人(弱者)を生かすようにはなっていない社会のありようがかいま見られる

 一〇〇万円の借金をして日本にやって来る。本国で親に教わったように、強い人間になることを目ざす。しかしその志はもう消えた。孤独感を毎日において噛みしめている。周りの環境がとてもひどい。どれだけ自分ががんばっているのかを周りの人が分かってくれない。軽べつを受けている。

 外国人技能実習制度において、日本にやってきたベトナムの人は、日本で労働をする中で、ひどいあつかいを受けた。失敗をすると殴られた。日本語の勉強もしないとならない。ついには自分で命を絶ってしまったという。遺書が残されていた。テレビ番組でこのことがとり上げられた。

 ひどい言い方をすれば、外国人技能実習制度において、日本は人を生かすのではなく殺す社会になってしまっている。人を生かすのではなく、あたかも物のようにあつかうことで、物象化がおきている。そう見なすことができる。

 制度によって外からやって来る人を含めて、社会の中にいる人が、不健康な自己決定をしないですむようにしなければならない。不健康な自己決定のさいたるものが自殺だろう。自殺にいたるまでには、それをうながすさまざまな加速の因子はあっても、減速する因子がなかった。人とのつながりがとれないで、分断されて孤立する。さむざむとした世の中のあり方だ。

 制度によって外から人を日本の社会に受け入れる。そのさいに、厳しいしうちをするのは正しいことだとは言えそうにない。厳しいしうちをすればがんばるだろうというのは誤った精神論だろう。厳しいしうちをすればするほど追いこまれてしまう。学習性無気力におちいる。人を生かすのではなく、その逆にしてしまう。

 新しい環境になじむには、何らかの引っかかり(アンカーポイント)がないとならない。その引っかかりがないと、新しい環境にはなじみづらい。適応に障害がおきる。そうならないためには、人とのつながりなどがいる。温かくされることがいる。制度によって外から人を受け入れるのであれば、引っかかりをもてるように備えておかないと、新しい環境になじめないで苦しむことになる。そういったことを備えないのは迎え入れる方(政権)の怠慢である。

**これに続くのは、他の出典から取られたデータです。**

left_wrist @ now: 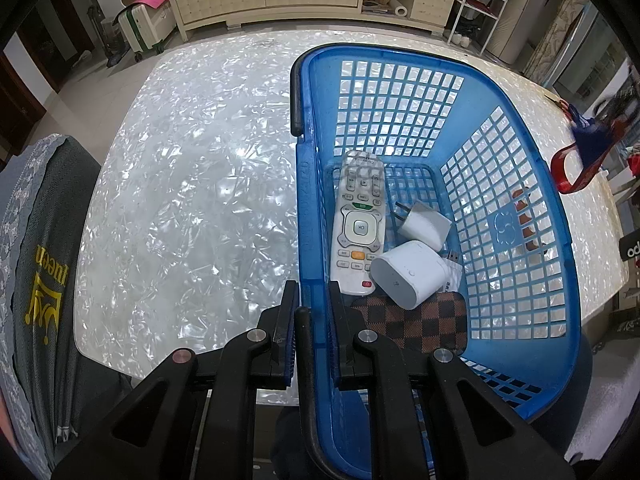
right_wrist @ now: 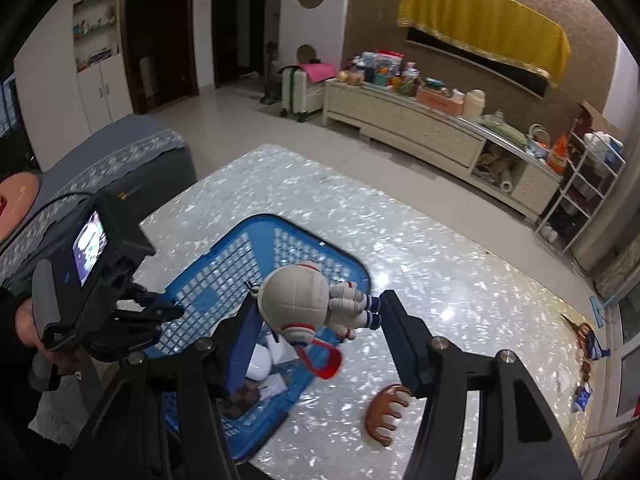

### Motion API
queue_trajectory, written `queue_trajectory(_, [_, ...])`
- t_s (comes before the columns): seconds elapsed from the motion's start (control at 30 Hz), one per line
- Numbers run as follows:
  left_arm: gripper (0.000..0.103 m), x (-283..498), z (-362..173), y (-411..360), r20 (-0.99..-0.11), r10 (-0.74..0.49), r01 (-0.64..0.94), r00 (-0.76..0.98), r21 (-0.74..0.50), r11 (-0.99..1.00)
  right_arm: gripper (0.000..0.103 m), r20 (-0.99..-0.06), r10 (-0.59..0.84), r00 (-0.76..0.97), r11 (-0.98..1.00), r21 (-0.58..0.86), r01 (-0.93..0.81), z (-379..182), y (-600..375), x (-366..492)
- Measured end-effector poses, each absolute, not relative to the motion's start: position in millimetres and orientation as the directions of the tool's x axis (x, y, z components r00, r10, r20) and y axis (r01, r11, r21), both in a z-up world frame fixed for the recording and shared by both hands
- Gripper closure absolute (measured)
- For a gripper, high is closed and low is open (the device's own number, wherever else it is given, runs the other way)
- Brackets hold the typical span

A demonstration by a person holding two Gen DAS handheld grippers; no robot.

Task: Organize rigid objects
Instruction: 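Lift the astronaut keychain with the right gripper and carry it over the basket, then lower the astronaut keychain into the basket and open the right gripper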

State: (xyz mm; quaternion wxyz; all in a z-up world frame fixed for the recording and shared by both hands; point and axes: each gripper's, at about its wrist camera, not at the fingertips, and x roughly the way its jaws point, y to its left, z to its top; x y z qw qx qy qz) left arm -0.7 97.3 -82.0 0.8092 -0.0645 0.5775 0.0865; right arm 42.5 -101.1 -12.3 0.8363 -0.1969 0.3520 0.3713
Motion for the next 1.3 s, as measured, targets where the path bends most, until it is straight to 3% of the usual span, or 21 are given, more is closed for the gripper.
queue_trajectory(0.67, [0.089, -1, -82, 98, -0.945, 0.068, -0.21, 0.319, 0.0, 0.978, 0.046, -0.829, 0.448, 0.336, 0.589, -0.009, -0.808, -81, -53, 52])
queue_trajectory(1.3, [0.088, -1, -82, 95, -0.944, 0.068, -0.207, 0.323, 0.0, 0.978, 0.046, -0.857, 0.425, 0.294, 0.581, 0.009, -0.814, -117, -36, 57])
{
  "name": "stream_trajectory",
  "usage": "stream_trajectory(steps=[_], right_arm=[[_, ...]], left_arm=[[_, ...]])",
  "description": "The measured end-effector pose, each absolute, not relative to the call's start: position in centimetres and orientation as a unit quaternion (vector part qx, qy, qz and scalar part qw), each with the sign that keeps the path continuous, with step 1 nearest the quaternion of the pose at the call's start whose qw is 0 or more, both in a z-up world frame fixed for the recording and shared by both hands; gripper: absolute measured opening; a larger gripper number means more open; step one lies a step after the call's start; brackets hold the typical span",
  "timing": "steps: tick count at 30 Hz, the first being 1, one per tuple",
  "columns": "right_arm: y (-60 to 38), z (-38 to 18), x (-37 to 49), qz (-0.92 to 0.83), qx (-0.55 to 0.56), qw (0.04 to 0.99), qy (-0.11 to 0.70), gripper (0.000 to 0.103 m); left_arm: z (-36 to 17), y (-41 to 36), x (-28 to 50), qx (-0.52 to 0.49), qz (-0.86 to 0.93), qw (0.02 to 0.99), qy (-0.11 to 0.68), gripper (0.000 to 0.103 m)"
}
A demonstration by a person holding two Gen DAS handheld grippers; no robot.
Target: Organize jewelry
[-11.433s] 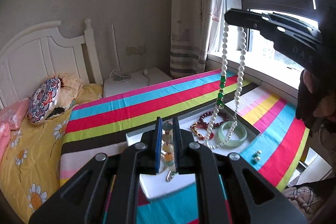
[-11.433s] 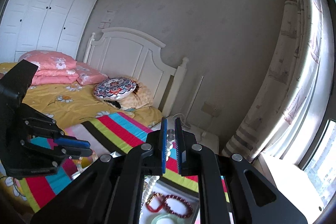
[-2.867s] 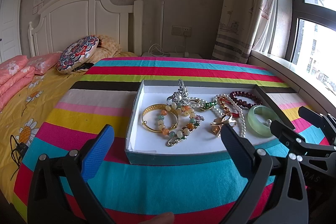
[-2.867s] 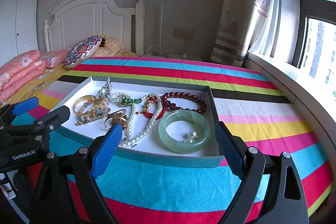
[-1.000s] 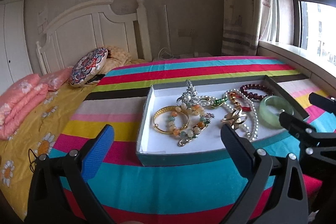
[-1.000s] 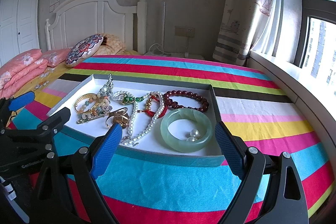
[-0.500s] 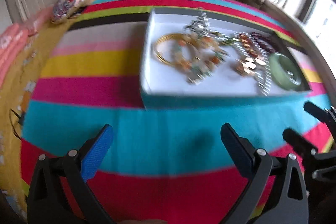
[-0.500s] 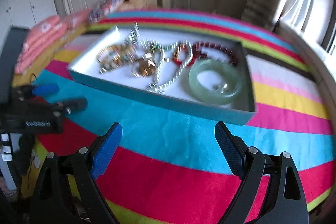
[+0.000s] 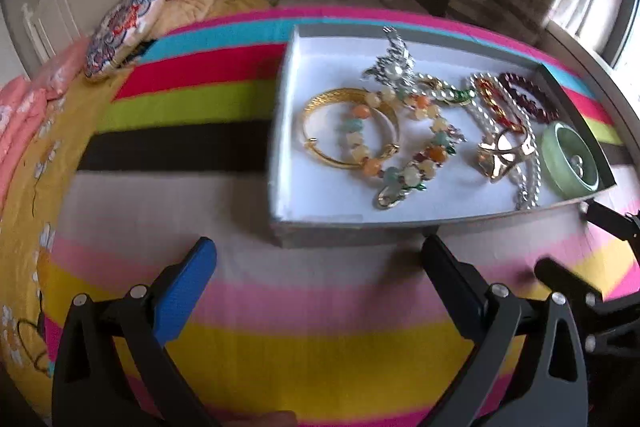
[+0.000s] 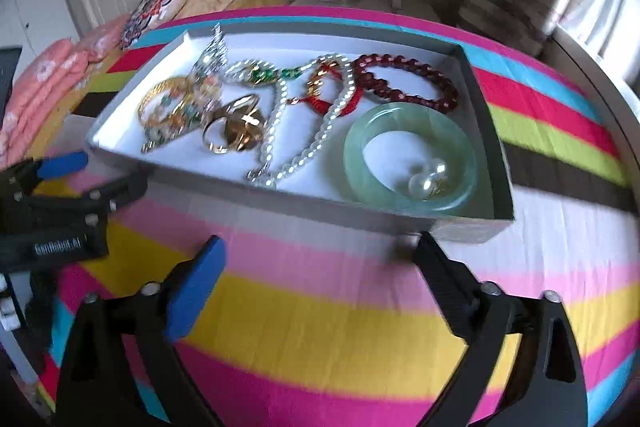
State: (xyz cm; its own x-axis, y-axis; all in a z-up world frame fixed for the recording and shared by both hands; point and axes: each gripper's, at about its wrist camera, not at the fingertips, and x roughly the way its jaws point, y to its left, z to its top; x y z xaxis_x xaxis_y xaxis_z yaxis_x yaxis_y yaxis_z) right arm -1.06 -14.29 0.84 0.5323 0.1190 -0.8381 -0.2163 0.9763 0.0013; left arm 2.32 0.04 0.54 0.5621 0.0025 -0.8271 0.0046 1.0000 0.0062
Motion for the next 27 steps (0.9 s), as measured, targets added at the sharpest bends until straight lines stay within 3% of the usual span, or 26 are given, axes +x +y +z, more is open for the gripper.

 外から人を迎え入れているのに、その人が軽べつされるというのは、おかしいことである。軽べつするのであれば、そもそも外から人を迎え入れるべきではない。軽べつというのは人を近づけるのではなく遠ざけることだからだ。精神論で厳しいしうちをするのではなく、その逆に温かくすることがいるし、物質としても衣食住や賃金などを充実させるようにしたい。これは外からやって来る人を含めて、すべての社会の中にいる人にそうであってほしいものである。